Evolution

Evolution BY Jean-Baptiste De Panafieu. edited by Patrick Gries, Linda Asher. Seven Stories Press. Hardcover, 287 pages. $65.

The cover of Evolution

Have a relative who still, in this post-Hitchens, post-Dawkins age, intends to vote Huckabee in the primaries to protest the newfangled idea that Homo sapiens are descended from monkeys?

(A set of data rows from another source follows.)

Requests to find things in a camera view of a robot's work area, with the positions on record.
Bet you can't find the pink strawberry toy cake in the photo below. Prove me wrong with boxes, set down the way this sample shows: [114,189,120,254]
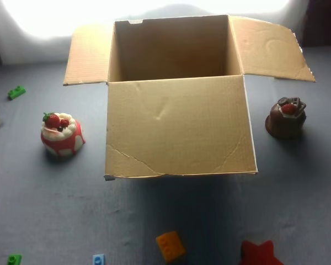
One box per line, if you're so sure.
[40,112,86,157]

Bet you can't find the red star toy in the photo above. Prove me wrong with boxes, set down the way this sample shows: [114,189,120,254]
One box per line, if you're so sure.
[239,240,285,265]

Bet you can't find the green toy building block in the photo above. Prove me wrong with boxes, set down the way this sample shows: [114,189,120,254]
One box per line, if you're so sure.
[6,253,23,265]
[7,84,26,101]

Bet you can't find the chocolate toy cake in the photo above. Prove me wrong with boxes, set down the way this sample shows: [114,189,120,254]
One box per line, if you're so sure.
[265,96,308,140]

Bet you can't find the grey table cloth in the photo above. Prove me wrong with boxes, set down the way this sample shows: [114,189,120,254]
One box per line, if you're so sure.
[0,45,331,265]

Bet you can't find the brown cardboard box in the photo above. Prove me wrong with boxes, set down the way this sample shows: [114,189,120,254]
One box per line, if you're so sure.
[62,14,317,182]

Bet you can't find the orange toy building block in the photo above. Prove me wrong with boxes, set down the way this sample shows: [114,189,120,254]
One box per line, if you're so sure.
[156,231,187,264]

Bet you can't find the white backdrop sheet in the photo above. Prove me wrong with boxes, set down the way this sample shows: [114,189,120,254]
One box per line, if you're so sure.
[0,0,307,66]

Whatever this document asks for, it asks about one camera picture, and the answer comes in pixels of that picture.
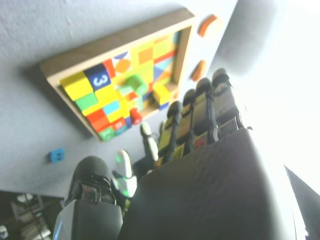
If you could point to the red cylinder with cross sign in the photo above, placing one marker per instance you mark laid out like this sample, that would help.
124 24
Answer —
135 117

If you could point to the green cylinder with minus sign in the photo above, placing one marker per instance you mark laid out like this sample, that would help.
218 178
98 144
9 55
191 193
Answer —
137 83

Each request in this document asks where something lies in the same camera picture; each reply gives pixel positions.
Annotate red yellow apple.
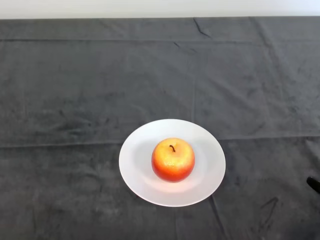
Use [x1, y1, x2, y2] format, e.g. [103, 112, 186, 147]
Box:
[151, 137, 196, 184]

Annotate black table cloth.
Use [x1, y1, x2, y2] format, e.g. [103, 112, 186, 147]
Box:
[0, 16, 320, 240]

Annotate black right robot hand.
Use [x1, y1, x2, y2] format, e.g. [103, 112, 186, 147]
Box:
[306, 176, 320, 194]

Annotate white round plate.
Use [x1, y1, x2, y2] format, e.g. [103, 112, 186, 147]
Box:
[118, 118, 227, 208]

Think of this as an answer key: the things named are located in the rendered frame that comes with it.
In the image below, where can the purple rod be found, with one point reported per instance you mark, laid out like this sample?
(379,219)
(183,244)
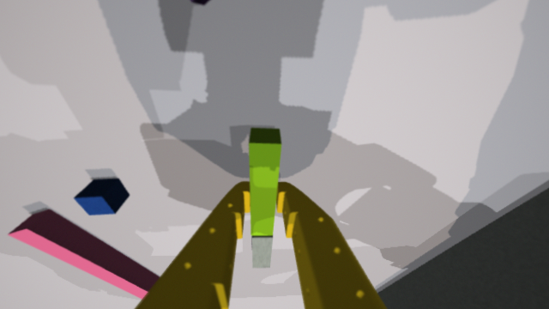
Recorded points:
(202,2)

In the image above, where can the small blue cube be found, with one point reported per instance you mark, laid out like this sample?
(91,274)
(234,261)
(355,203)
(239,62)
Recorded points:
(102,196)

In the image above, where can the lime green rod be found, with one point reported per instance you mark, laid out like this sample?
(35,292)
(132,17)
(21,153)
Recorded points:
(265,155)

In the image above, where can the grey rod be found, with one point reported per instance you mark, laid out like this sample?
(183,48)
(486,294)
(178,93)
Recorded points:
(261,250)

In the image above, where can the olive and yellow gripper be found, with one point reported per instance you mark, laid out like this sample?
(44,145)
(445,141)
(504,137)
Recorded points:
(200,276)

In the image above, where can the pink rod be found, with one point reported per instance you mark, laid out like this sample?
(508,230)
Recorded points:
(53,234)

Here’s a seasonal suggestion for a nice present: Evolution, a handsome square-formatted volume that commingles Jean-Baptiste de Panafieu’s text with Patrick Gries’s noirish photos of dearly departed members of the family tree—some close, some not so—provides a stylish retort to the ostriches of the world and their sand-sticking ways. M. de Panifieu’s sharp commentary (he is an acclaimed professor of natural sciences) is the perfect prolix counterpoint to M. Gries’s aestheticized (but bluntly so) images of vertebrate skeletons, mostly from the Gallery of Comparative Anatomy at the Museum of National History in Paris. If we can buy Lynne Cheney’s argument that Dick and Barack Obama are related nine generations back, we should have no trouble seeing ourselves mirrored in these elegant photos of our bony prehistory.